Go through the lines below and count those that contain "comes"; the number is all that should be returned.

[Stored data entries]
____________________

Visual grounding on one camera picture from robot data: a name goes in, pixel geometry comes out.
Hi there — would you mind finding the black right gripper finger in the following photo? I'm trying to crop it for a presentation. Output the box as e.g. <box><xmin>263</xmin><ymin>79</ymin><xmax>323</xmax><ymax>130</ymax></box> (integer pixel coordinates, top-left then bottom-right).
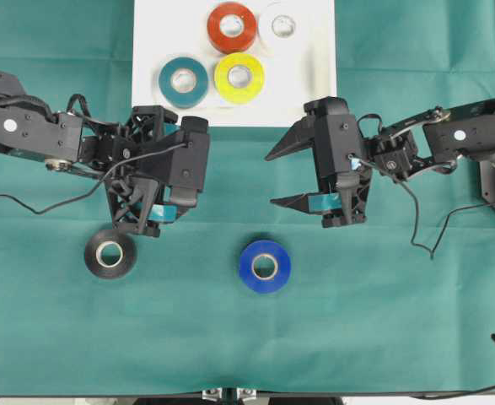
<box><xmin>265</xmin><ymin>116</ymin><xmax>315</xmax><ymax>160</ymax></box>
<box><xmin>270</xmin><ymin>192</ymin><xmax>341</xmax><ymax>213</ymax></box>

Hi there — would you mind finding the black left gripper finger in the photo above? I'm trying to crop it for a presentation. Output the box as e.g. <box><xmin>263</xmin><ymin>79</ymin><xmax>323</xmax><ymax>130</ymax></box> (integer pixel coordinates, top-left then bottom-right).
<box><xmin>148</xmin><ymin>204</ymin><xmax>177</xmax><ymax>223</ymax></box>
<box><xmin>164</xmin><ymin>123</ymin><xmax>180</xmax><ymax>135</ymax></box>

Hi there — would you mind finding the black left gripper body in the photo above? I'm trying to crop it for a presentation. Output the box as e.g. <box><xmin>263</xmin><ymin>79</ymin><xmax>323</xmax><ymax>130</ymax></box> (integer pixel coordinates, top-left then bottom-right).
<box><xmin>105</xmin><ymin>105</ymin><xmax>178</xmax><ymax>237</ymax></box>

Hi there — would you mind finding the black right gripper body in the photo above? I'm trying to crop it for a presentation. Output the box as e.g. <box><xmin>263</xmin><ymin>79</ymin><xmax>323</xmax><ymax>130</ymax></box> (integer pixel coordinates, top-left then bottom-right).
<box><xmin>304</xmin><ymin>97</ymin><xmax>372</xmax><ymax>228</ymax></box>

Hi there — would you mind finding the green tape roll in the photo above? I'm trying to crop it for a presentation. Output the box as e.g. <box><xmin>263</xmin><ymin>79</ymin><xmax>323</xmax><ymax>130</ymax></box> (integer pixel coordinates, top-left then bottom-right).
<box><xmin>158</xmin><ymin>57</ymin><xmax>209</xmax><ymax>109</ymax></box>

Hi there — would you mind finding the yellow tape roll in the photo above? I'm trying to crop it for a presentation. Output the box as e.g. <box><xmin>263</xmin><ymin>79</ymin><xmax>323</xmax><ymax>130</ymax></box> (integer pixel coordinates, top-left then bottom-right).
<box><xmin>214</xmin><ymin>52</ymin><xmax>265</xmax><ymax>105</ymax></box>

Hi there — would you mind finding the red tape roll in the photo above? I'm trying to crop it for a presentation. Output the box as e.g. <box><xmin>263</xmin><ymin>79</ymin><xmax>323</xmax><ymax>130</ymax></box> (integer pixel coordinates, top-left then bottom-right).
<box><xmin>207</xmin><ymin>2</ymin><xmax>257</xmax><ymax>54</ymax></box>

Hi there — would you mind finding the white tape roll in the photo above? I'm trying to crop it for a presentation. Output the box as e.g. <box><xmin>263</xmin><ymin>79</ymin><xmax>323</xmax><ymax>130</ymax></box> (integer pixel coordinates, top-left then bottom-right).
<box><xmin>258</xmin><ymin>1</ymin><xmax>309</xmax><ymax>55</ymax></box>

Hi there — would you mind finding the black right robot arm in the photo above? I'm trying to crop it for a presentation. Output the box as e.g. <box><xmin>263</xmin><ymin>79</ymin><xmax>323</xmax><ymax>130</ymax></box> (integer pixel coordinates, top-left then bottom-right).
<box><xmin>266</xmin><ymin>97</ymin><xmax>495</xmax><ymax>228</ymax></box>

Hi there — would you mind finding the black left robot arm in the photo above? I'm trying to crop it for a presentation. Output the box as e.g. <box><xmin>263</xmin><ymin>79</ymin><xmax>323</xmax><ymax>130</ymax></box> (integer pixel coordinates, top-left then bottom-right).
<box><xmin>0</xmin><ymin>71</ymin><xmax>191</xmax><ymax>237</ymax></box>

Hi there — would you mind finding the white plastic case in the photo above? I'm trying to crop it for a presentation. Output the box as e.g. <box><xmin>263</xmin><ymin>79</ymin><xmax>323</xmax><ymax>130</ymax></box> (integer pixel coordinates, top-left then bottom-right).
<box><xmin>132</xmin><ymin>1</ymin><xmax>336</xmax><ymax>127</ymax></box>

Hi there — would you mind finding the black tape roll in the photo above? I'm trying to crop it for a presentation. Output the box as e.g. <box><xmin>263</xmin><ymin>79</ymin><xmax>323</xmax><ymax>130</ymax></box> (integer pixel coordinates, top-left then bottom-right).
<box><xmin>84</xmin><ymin>229</ymin><xmax>137</xmax><ymax>279</ymax></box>

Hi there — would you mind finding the blue tape roll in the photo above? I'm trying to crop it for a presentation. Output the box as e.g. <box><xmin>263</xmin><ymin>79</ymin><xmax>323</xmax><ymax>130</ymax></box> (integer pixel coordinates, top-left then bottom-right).
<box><xmin>239</xmin><ymin>240</ymin><xmax>292</xmax><ymax>294</ymax></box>

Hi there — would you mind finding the green table cloth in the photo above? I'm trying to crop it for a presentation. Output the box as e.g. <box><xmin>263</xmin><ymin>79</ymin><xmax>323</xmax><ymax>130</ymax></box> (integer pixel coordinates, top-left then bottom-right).
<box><xmin>0</xmin><ymin>1</ymin><xmax>495</xmax><ymax>396</ymax></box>

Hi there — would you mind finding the black right camera cable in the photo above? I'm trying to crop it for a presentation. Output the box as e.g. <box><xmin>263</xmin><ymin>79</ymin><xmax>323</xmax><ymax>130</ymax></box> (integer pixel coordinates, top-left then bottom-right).
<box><xmin>347</xmin><ymin>154</ymin><xmax>495</xmax><ymax>261</ymax></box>

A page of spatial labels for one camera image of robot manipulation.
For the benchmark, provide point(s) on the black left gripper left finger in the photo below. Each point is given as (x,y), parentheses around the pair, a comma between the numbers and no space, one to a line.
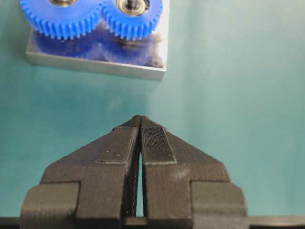
(91,188)

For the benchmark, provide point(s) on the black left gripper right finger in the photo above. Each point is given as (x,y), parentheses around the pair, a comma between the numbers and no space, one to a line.
(186,188)

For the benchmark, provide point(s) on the lower steel shaft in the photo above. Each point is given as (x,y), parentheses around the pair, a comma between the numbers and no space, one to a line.
(133,4)

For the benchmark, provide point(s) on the large blue plastic gear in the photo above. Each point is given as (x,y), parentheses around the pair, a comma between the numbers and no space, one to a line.
(62,22)

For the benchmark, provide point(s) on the small blue plastic gear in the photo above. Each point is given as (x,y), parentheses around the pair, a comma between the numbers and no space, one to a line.
(131,24)

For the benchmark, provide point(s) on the metal base plate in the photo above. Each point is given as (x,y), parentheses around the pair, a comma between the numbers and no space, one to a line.
(102,52)

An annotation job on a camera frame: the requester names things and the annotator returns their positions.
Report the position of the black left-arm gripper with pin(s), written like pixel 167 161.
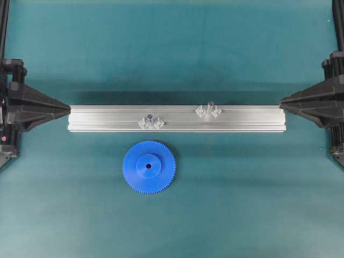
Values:
pixel 14 90

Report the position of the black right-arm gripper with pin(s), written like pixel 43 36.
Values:
pixel 330 89

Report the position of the large blue plastic gear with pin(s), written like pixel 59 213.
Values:
pixel 149 167

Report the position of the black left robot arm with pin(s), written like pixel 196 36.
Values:
pixel 22 107

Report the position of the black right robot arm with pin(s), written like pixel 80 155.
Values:
pixel 322 103

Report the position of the long aluminium extrusion rail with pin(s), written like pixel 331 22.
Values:
pixel 177 118

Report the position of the steel shaft with clear bracket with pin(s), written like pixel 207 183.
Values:
pixel 150 122

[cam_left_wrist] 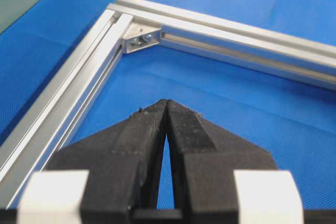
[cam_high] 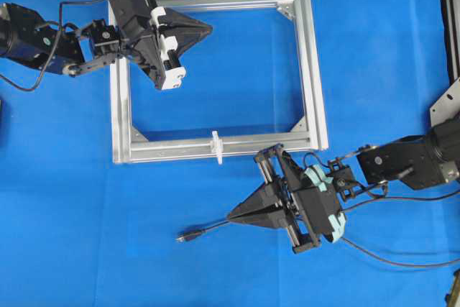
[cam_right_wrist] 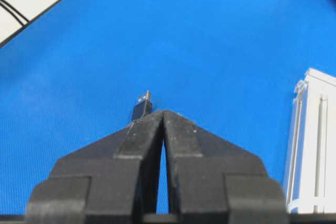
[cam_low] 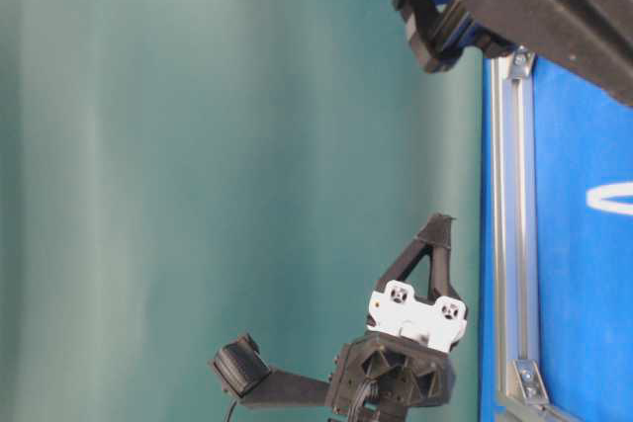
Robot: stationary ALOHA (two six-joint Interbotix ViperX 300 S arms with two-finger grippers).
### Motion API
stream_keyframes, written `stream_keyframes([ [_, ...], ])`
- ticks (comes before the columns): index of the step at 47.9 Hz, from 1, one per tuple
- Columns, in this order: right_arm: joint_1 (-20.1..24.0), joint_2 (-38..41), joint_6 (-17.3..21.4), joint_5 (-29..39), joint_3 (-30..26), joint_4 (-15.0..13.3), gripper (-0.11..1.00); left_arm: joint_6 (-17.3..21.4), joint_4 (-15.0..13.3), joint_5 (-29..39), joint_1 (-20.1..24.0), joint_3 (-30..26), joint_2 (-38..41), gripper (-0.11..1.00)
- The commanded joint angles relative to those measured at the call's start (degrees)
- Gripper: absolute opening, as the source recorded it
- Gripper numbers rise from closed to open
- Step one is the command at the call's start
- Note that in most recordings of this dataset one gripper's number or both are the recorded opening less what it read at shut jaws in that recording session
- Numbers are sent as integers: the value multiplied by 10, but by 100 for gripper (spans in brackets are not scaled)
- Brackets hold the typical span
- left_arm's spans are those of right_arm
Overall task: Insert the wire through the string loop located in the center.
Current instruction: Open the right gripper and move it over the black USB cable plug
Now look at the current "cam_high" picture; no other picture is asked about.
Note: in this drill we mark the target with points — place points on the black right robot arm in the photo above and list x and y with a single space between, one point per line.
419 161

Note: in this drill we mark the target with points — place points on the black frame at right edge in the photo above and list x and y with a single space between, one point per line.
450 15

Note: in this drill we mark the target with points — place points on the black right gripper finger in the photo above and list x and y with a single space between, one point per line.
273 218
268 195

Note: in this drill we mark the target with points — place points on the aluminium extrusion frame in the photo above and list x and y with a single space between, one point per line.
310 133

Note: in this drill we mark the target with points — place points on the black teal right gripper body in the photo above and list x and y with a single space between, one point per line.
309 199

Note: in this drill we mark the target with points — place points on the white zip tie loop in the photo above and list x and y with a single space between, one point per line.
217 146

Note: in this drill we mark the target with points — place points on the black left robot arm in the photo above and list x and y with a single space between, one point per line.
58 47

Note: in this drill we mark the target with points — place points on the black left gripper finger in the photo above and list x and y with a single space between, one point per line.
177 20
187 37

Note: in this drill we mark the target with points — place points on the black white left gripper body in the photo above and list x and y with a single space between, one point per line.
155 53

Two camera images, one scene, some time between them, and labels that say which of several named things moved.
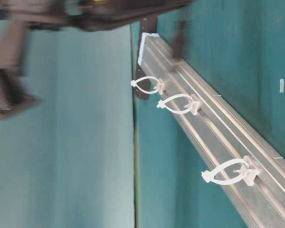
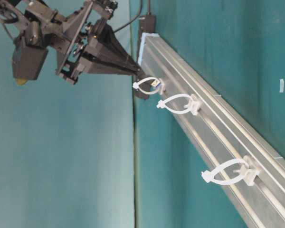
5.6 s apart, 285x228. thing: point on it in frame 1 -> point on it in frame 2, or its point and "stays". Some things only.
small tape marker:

____________________

ANSWER BOX ▸
2